Print this span of the material below exactly: the line with "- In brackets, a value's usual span", the line with "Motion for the", and every line between them, but nothing else.

───── Supplied material ─────

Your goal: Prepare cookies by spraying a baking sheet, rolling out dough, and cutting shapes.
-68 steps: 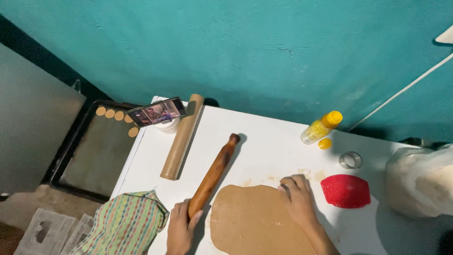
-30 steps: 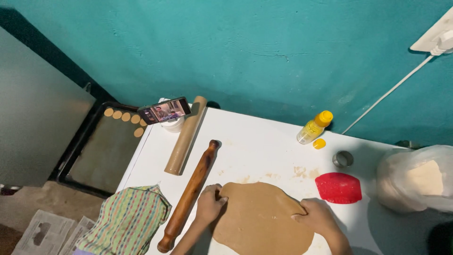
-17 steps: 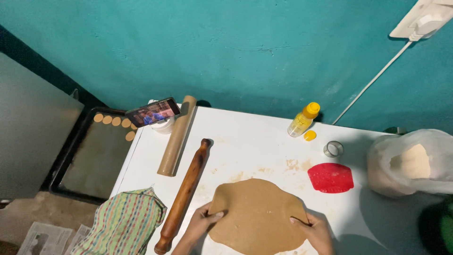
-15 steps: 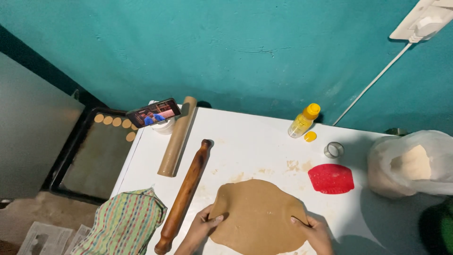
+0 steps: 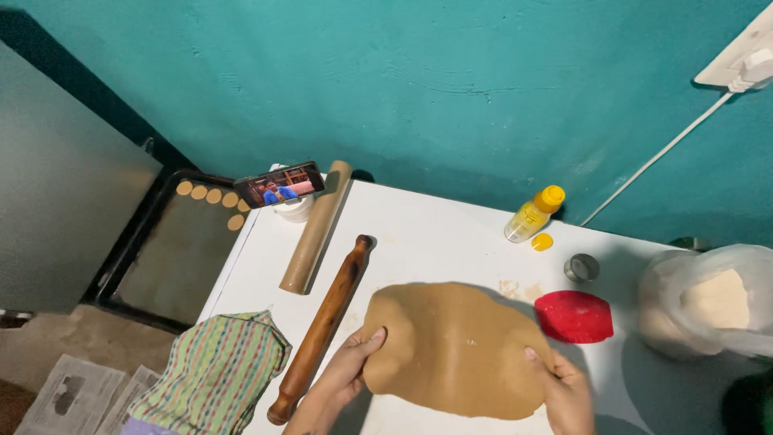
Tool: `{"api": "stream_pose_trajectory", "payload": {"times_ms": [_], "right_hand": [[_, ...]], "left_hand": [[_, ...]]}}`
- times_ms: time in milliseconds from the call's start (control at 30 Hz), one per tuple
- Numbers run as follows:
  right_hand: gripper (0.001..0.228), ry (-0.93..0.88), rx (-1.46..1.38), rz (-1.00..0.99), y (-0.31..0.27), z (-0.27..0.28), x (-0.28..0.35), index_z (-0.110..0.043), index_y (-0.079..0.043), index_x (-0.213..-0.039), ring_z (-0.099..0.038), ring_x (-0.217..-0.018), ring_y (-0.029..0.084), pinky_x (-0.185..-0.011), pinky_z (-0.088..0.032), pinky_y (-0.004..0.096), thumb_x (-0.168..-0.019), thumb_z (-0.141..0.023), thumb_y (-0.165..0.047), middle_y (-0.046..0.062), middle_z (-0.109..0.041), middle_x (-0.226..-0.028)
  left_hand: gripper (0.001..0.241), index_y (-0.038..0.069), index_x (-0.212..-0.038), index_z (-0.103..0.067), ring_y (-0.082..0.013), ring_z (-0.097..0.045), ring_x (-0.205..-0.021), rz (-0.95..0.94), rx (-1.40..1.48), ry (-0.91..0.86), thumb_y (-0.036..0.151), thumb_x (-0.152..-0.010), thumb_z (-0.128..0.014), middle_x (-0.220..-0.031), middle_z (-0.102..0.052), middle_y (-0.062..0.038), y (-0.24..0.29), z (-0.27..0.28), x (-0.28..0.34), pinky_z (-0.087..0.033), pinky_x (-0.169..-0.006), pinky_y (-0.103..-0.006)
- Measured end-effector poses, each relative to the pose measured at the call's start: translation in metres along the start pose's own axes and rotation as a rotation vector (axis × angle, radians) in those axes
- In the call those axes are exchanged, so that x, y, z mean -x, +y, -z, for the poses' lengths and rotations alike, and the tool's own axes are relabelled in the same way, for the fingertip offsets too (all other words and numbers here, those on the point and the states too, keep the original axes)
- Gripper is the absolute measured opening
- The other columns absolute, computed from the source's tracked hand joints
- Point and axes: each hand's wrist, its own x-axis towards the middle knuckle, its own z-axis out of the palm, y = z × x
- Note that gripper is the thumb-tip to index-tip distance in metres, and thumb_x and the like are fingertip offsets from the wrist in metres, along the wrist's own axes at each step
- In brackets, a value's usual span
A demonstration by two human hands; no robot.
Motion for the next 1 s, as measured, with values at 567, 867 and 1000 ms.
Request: {"api": "stream_pose_trajectory", "payload": {"times_ms": [567, 867, 1000], "right_hand": [[0.036, 0.163, -0.207, -0.347, 0.062, 0.008, 0.005, -0.064, -0.007, -0.122, -0.074, -0.098, 0.019, -0.086, -0.057, 0.037, -0.088, -0.072, -0.016, 0.007, -0.074, -0.11], [0.045, 0.134, -0.046, -0.284, 0.074, 0.017, 0.005, -0.062, 0.001, -0.122, -0.071, -0.096, 0.026, -0.082, -0.059, 0.042, -0.083, -0.082, -0.01, 0.015, -0.072, -0.105], [0.047, 0.144, 0.043, -0.268, 0.046, -0.004, 0.034, -0.062, -0.002, -0.121, -0.073, -0.095, 0.025, -0.082, -0.062, 0.041, -0.078, -0.082, -0.008, 0.013, -0.073, -0.105]], "left_hand": [[0.05, 0.011, -0.135, -0.057, -0.0139, -0.059, -0.071, -0.136, -0.219, 0.404, 0.014, -0.089, -0.078, -0.106, -0.072, -0.012, -0.068, 0.023, -0.02, -0.048, -0.067, -0.03], [0.051, 0.005, -0.132, -0.049, -0.0189, -0.074, -0.084, -0.078, -0.205, 0.363, 0.012, -0.09, -0.075, -0.107, -0.073, -0.011, -0.061, 0.016, -0.008, -0.058, -0.073, -0.0302], [0.065, 0.006, -0.143, -0.042, -0.0213, -0.073, -0.094, -0.138, -0.505, 0.447, 0.017, -0.089, -0.078, -0.113, -0.071, -0.012, -0.039, -0.025, 0.036, -0.058, -0.083, -0.0341]]}}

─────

_Task answer_
- In brackets, a value's usual span
A demonstration by two human hands; no robot.
Motion for the next 1 s, as measured, with values at 567, 867 and 1000 ms.

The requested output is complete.